*Stored items*.

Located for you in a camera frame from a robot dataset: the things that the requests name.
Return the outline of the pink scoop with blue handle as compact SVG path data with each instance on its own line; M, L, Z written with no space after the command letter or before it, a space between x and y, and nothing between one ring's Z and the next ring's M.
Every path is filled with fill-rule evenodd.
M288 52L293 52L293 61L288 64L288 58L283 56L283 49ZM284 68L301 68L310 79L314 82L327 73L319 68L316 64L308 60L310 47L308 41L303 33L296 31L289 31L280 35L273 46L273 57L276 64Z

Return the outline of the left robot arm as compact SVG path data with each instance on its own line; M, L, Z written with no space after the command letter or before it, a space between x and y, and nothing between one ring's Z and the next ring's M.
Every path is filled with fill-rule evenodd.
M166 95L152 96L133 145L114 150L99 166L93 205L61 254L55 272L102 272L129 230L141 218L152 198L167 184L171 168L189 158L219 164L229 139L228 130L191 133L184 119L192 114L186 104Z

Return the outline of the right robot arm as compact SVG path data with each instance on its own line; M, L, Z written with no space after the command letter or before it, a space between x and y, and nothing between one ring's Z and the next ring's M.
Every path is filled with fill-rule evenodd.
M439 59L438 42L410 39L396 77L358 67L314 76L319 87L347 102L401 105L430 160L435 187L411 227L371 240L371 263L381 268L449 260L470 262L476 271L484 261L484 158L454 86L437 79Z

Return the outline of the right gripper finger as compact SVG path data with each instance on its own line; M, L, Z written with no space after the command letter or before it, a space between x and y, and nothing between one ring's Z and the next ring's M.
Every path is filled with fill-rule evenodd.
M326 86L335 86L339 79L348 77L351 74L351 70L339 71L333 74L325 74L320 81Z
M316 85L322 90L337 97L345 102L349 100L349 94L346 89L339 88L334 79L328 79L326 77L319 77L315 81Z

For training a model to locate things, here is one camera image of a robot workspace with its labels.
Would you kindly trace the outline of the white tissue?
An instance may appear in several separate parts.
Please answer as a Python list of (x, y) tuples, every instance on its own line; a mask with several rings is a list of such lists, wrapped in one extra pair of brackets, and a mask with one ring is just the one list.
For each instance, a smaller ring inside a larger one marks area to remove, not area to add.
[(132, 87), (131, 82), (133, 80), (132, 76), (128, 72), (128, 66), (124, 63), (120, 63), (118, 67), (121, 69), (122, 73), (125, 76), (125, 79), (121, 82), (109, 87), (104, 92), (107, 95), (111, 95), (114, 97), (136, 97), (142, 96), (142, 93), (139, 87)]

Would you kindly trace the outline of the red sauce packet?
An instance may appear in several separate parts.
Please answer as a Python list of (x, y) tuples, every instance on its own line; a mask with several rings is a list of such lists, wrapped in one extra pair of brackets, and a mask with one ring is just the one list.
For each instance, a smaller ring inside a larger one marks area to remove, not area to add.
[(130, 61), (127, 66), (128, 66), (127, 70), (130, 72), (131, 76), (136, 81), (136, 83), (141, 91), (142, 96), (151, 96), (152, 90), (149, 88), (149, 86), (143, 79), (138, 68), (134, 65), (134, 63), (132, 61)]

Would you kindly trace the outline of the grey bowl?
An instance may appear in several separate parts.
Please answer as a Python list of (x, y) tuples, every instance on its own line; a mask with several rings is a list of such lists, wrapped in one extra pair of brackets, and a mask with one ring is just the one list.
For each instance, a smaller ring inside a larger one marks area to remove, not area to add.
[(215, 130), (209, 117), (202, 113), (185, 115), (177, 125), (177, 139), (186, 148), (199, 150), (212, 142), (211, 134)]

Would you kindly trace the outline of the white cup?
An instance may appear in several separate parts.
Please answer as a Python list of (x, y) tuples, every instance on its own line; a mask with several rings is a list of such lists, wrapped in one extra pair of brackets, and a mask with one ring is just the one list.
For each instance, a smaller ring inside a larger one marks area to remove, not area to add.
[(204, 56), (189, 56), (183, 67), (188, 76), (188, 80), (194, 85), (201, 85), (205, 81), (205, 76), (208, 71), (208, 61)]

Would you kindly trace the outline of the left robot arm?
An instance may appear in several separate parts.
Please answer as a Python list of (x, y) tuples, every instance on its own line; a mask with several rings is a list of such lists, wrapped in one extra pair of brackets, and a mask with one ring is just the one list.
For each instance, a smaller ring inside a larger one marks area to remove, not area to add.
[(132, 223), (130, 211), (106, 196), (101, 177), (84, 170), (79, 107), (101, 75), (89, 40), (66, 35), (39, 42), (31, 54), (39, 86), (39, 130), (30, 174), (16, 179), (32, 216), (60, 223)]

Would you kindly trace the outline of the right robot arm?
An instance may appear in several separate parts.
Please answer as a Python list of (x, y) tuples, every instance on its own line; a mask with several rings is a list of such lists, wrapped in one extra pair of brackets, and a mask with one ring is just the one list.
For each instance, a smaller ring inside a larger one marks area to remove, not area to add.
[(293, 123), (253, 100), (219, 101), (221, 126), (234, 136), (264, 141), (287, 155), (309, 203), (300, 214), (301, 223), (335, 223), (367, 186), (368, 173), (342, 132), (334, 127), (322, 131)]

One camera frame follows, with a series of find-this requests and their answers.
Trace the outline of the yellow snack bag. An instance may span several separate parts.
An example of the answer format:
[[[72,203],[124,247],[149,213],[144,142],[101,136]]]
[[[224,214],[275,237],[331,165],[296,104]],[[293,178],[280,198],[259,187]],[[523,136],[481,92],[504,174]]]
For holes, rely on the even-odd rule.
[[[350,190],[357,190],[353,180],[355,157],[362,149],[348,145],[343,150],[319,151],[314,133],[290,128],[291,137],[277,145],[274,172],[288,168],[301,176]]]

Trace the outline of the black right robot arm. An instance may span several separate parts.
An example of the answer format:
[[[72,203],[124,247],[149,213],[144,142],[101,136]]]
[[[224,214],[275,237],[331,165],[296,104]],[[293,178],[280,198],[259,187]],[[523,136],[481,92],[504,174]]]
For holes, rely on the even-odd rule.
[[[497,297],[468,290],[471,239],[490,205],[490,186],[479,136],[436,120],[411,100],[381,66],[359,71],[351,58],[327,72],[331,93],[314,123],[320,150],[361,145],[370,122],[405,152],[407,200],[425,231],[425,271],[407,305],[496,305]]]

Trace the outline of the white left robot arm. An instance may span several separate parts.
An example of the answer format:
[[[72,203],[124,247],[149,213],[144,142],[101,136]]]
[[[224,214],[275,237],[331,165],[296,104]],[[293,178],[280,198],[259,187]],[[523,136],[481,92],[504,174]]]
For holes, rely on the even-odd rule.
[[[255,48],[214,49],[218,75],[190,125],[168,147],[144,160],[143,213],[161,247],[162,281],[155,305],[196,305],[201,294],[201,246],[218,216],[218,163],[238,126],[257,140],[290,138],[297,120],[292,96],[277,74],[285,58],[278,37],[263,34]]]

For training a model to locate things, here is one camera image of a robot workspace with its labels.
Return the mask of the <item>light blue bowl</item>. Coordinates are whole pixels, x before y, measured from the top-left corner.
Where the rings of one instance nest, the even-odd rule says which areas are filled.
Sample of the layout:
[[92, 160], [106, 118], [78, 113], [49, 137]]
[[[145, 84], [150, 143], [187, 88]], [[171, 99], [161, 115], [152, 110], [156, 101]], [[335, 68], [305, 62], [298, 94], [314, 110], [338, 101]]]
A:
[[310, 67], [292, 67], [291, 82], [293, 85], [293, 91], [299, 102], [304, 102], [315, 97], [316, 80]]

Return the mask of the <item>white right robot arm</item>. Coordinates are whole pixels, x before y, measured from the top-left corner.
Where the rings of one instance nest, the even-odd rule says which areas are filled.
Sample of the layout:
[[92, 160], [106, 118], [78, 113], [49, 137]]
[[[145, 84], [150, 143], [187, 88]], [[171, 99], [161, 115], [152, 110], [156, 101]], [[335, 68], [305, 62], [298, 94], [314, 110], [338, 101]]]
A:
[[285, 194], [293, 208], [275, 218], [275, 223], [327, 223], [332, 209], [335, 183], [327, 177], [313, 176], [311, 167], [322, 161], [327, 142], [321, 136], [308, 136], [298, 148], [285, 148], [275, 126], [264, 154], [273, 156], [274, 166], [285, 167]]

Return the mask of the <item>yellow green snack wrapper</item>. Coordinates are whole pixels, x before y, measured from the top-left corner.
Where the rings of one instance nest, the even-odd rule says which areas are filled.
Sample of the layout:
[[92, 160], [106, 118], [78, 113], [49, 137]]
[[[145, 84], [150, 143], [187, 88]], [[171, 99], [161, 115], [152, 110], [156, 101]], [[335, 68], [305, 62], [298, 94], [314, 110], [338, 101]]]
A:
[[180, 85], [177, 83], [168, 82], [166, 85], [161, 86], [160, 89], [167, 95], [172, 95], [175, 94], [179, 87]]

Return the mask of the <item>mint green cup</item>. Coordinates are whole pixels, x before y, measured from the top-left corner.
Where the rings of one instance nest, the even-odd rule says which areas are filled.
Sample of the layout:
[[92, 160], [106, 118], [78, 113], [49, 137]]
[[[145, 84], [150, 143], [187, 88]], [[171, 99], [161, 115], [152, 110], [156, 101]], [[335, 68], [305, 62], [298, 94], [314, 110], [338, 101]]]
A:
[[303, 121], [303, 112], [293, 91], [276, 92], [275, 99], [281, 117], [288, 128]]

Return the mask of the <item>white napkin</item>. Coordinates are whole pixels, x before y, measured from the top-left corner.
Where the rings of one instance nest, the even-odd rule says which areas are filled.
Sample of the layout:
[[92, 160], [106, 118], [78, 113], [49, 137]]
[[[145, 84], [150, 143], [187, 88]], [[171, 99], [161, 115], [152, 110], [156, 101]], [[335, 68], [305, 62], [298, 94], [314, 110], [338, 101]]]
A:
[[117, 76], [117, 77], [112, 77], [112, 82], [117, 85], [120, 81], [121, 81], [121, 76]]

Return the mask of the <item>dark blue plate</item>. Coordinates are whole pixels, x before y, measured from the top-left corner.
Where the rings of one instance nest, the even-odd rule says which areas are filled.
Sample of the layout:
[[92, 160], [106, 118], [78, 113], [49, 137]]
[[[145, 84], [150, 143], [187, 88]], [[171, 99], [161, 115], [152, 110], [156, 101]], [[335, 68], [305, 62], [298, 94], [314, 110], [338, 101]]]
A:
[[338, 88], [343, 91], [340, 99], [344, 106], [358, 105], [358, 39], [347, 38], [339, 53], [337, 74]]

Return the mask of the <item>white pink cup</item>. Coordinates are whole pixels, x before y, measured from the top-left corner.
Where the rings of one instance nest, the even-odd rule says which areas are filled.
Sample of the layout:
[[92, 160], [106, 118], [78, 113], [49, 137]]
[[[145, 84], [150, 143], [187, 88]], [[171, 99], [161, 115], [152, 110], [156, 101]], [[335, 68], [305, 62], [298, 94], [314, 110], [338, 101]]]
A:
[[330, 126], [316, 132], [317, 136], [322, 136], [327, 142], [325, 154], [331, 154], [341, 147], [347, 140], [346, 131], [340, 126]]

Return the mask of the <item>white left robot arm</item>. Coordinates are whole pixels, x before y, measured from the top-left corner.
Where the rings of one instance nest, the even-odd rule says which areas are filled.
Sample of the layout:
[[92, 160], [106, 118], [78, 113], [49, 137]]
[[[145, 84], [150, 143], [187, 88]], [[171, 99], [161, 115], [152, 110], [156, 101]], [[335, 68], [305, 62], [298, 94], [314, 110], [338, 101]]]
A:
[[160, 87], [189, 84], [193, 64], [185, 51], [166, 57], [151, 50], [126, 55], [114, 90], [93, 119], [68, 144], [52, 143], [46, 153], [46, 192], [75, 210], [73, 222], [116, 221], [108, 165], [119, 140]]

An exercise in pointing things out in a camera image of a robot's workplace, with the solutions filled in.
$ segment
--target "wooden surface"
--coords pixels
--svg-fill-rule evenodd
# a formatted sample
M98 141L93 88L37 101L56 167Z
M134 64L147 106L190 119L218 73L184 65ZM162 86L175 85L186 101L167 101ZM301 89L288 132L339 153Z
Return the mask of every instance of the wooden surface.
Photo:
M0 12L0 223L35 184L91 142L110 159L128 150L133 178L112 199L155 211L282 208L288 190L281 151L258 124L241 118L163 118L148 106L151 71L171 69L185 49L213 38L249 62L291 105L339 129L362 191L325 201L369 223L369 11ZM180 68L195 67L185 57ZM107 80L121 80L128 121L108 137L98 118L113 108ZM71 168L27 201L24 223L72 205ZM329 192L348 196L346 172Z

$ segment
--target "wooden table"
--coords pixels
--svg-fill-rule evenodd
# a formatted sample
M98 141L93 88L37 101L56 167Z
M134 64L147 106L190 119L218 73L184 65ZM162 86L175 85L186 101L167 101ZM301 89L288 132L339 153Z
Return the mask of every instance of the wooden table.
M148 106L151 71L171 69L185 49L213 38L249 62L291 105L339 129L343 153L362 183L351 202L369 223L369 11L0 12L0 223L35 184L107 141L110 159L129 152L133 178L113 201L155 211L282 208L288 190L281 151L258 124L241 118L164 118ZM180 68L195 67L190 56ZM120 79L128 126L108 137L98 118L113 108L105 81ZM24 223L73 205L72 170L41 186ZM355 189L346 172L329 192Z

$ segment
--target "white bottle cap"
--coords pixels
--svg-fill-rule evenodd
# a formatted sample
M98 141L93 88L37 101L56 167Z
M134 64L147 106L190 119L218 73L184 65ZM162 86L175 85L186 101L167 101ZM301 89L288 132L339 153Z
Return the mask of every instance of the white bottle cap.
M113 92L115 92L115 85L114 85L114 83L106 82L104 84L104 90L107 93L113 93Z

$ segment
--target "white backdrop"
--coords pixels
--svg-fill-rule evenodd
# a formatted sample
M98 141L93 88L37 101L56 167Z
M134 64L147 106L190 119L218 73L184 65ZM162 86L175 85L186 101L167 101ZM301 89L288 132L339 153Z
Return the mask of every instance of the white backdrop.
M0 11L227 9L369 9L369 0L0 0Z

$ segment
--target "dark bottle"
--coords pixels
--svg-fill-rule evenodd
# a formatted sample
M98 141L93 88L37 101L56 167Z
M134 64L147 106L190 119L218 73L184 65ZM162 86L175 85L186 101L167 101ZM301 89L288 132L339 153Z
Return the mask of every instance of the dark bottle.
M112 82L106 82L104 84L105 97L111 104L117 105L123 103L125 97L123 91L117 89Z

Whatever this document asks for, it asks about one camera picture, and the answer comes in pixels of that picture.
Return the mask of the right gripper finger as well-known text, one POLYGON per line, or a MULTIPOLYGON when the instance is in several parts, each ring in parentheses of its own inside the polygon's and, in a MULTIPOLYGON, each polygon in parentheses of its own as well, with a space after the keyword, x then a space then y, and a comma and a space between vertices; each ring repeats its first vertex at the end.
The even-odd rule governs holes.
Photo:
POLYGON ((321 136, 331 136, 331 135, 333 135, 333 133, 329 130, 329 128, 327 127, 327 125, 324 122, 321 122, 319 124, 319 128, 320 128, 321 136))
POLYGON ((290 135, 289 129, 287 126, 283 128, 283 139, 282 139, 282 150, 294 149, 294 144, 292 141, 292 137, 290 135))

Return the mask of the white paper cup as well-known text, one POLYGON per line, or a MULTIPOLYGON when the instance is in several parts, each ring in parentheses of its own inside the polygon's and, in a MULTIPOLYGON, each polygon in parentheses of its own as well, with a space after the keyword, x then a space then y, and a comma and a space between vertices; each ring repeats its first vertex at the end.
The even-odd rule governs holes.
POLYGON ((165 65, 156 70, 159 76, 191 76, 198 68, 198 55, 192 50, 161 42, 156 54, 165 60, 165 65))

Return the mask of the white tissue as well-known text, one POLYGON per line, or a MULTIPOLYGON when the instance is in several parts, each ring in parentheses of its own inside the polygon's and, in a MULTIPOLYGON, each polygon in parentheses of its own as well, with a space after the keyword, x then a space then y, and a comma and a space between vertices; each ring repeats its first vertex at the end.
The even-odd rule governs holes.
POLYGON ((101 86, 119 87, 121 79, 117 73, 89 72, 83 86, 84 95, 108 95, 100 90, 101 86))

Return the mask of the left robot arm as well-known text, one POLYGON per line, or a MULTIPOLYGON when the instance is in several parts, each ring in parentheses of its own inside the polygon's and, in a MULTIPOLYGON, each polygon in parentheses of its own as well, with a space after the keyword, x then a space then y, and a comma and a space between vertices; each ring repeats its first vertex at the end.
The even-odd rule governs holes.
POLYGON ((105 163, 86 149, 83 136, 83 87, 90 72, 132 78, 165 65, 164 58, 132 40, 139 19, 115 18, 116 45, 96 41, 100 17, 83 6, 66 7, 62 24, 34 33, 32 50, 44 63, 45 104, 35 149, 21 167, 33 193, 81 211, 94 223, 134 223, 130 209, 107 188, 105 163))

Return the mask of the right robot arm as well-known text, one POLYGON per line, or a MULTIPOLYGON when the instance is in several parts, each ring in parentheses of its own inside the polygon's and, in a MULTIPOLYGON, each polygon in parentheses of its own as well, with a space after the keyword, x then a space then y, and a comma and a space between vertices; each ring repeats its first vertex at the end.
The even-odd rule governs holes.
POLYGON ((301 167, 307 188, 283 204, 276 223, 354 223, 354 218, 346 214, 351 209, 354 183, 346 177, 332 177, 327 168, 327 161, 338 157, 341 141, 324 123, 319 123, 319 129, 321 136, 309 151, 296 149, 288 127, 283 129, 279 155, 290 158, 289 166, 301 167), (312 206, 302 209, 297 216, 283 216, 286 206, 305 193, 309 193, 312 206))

*DIRECTIONS*. Extract, please, the lines from the start of the entries above through the one with "Return the outline of the pink", both included, reproducing each exactly and adding nothing.

*WRITTEN REPLY*.
Located for you in a camera frame from a robot dataset: the things that the requests name.
Return the outline of the pink scoop with blue handle as compact SVG path data with each instance on its own line; M, L, Z written with no space after the command letter or before it, a space between x and y, and nothing between one ring's Z and the next ring's M.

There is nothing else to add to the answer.